Please return all lines from the records below that include the string "with".
Record excerpts: Begin
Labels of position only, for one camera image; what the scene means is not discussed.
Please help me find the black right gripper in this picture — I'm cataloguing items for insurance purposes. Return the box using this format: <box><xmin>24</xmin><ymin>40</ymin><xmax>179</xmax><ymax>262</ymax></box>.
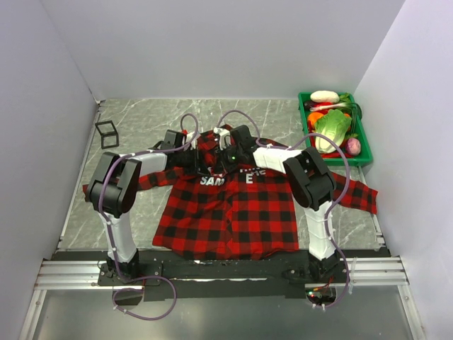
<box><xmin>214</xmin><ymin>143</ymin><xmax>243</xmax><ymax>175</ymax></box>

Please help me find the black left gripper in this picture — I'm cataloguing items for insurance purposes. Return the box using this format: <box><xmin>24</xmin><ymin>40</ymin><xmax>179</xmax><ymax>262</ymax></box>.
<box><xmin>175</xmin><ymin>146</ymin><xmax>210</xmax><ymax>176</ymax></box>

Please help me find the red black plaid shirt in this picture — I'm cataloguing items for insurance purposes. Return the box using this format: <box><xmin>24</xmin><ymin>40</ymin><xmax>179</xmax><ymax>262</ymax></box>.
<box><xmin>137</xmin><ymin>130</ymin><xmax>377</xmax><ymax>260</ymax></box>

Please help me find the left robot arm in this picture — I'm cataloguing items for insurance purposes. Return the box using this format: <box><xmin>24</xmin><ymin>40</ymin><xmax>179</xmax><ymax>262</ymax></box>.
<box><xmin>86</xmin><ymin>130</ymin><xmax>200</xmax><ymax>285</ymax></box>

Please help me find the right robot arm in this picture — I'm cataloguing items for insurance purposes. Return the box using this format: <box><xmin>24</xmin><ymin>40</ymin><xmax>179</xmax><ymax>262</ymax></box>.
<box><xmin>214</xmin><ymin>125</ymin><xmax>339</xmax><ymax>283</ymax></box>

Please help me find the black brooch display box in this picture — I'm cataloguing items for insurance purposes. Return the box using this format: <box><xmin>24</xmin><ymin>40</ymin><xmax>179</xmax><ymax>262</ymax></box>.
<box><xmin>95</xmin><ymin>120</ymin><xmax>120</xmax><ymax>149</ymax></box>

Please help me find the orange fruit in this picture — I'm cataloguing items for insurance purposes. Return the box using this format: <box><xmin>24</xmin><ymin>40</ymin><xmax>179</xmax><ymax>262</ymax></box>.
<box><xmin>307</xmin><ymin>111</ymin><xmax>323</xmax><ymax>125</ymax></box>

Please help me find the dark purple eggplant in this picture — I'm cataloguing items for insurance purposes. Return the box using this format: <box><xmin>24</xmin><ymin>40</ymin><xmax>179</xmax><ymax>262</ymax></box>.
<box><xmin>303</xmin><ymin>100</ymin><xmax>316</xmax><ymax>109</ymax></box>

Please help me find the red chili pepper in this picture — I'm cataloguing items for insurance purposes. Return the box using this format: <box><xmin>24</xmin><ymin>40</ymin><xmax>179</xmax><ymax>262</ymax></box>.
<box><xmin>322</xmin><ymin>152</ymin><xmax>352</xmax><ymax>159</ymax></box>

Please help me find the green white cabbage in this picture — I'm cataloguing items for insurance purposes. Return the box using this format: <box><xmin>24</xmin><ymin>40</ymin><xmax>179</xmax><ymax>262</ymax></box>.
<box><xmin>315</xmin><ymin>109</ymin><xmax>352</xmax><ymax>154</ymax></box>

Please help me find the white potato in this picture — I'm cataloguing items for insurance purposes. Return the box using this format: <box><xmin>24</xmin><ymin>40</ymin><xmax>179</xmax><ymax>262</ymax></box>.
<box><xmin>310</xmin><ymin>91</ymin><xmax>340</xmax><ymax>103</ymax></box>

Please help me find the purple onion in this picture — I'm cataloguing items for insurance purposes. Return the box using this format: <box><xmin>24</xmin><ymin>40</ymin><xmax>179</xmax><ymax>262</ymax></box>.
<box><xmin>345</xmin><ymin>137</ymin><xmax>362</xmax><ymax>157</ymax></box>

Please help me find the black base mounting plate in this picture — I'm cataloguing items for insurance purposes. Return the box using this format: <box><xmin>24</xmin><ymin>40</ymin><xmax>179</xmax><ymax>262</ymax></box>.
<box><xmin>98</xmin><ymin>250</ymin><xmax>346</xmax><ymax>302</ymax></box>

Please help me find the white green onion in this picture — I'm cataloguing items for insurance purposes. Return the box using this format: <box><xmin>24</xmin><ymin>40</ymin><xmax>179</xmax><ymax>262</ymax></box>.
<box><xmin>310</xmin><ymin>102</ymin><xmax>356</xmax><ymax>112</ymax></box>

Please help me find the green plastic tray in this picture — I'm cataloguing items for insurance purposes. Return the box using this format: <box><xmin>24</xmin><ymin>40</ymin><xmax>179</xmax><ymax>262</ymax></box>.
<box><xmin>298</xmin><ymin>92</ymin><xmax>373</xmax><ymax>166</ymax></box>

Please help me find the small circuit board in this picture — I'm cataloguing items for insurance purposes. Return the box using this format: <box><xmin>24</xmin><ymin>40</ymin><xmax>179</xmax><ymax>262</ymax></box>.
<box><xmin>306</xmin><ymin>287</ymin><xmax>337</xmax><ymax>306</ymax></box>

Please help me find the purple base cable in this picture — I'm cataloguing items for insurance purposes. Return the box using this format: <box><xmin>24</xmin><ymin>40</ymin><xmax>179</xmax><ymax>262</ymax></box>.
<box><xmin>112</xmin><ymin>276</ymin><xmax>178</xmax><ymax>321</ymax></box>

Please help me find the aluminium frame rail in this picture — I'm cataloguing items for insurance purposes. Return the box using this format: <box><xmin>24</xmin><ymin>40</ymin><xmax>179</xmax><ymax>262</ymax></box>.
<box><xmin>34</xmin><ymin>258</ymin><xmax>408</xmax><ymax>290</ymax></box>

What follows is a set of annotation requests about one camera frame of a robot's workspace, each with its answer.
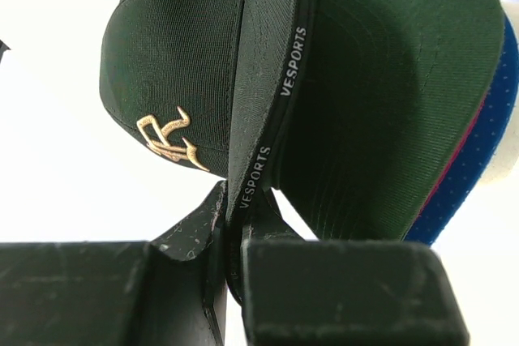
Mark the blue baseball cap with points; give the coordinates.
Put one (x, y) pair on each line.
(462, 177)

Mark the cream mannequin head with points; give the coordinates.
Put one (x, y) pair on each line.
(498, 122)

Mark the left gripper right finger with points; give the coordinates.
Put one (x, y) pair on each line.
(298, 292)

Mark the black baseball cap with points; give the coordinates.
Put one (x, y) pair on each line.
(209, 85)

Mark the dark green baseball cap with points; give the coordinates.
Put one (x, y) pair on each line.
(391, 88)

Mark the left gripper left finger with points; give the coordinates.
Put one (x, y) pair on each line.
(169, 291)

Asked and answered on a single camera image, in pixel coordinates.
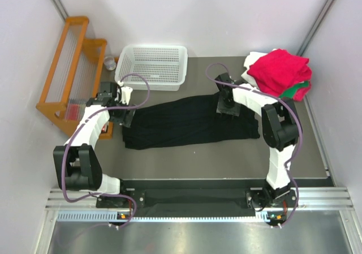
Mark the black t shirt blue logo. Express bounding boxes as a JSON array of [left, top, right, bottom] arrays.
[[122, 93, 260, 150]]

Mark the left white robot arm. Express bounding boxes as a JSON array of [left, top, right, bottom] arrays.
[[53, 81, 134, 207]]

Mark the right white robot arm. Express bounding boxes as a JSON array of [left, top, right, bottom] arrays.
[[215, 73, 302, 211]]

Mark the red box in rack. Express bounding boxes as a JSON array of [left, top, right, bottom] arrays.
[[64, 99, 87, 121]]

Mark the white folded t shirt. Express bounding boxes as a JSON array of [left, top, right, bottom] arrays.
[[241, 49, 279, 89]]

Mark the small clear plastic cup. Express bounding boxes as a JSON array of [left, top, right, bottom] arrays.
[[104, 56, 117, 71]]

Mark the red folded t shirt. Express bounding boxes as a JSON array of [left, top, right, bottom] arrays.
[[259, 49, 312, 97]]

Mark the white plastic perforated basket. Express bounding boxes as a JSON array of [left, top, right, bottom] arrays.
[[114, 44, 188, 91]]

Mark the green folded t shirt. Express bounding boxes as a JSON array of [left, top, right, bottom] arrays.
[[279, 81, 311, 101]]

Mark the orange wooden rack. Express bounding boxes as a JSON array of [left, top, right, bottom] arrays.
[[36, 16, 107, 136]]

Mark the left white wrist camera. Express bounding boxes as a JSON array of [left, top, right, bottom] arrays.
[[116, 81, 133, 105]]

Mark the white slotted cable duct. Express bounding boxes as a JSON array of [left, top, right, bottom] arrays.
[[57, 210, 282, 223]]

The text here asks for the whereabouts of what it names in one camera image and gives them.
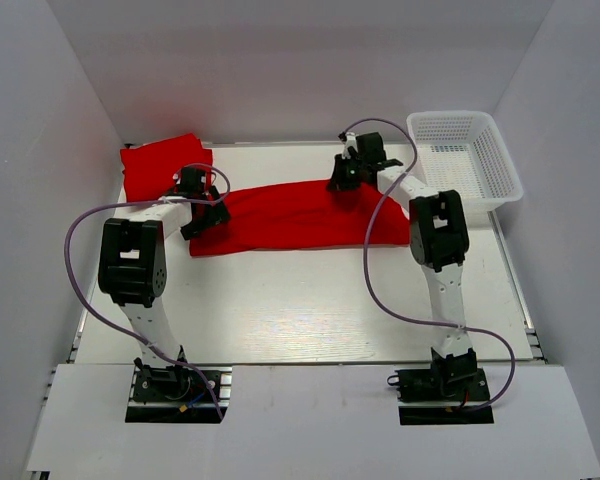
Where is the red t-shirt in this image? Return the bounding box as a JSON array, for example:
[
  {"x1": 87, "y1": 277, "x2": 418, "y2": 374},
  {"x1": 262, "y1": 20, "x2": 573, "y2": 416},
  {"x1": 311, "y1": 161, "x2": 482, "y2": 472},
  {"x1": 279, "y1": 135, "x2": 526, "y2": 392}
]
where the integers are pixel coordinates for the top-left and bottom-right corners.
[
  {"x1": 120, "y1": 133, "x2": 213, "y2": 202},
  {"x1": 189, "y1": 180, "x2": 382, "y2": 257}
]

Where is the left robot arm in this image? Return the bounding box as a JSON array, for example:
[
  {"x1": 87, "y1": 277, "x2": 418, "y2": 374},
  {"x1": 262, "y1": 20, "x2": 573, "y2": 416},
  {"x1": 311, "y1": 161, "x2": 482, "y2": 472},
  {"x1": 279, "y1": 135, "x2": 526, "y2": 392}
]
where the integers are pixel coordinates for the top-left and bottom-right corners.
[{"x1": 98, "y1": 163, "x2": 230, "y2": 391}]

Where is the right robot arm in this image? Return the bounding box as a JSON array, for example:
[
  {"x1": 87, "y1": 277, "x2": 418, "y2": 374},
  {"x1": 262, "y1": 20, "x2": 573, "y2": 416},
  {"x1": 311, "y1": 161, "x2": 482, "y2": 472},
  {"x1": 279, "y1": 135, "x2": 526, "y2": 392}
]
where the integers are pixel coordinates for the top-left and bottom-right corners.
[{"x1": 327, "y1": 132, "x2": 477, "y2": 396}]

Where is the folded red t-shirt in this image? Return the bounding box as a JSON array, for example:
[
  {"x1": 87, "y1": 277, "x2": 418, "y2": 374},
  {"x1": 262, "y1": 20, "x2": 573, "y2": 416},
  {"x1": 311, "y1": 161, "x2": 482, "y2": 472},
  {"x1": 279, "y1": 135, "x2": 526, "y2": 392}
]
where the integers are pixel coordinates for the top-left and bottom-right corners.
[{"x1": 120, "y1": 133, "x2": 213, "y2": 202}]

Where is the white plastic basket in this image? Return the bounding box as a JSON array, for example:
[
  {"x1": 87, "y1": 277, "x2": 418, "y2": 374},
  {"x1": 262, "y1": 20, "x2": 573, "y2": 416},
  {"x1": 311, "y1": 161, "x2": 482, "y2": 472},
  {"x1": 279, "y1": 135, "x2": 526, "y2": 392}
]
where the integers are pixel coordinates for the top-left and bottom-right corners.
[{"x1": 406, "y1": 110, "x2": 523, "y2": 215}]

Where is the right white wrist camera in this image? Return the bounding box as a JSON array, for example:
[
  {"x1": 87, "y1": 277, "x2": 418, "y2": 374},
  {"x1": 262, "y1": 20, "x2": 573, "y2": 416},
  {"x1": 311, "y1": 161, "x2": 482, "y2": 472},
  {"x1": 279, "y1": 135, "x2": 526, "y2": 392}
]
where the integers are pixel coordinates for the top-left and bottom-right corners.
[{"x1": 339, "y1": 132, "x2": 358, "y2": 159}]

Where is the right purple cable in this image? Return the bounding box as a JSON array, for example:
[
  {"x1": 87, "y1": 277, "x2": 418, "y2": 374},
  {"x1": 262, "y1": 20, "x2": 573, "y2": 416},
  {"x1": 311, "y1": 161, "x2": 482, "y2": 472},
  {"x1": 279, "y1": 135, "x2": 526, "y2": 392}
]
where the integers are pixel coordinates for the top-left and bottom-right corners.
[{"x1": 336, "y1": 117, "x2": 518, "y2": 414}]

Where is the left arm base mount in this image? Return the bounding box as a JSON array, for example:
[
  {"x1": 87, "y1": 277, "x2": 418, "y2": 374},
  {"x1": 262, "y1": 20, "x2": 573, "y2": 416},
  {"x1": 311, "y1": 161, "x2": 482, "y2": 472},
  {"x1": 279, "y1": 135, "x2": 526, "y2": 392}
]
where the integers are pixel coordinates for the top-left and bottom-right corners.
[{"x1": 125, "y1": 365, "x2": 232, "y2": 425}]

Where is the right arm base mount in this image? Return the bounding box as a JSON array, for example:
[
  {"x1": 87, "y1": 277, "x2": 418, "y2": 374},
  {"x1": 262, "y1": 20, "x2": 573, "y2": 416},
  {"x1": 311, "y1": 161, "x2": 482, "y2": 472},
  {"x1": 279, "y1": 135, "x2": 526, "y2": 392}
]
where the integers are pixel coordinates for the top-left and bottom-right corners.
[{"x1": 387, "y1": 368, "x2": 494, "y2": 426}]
Record excerpts: End
*Result*.
What follows is a set of annotation requests about one camera frame of a robot's workspace, each with its answer.
Mark the blue baseball cap with points; give the coordinates.
Mark the cream mannequin head with points; give the coordinates.
Mark the left gripper right finger with points; give the coordinates.
Mark the black baseball cap with points; give the coordinates.
Mark the dark green baseball cap with points; give the coordinates.
Mark the left gripper left finger with points; give the coordinates.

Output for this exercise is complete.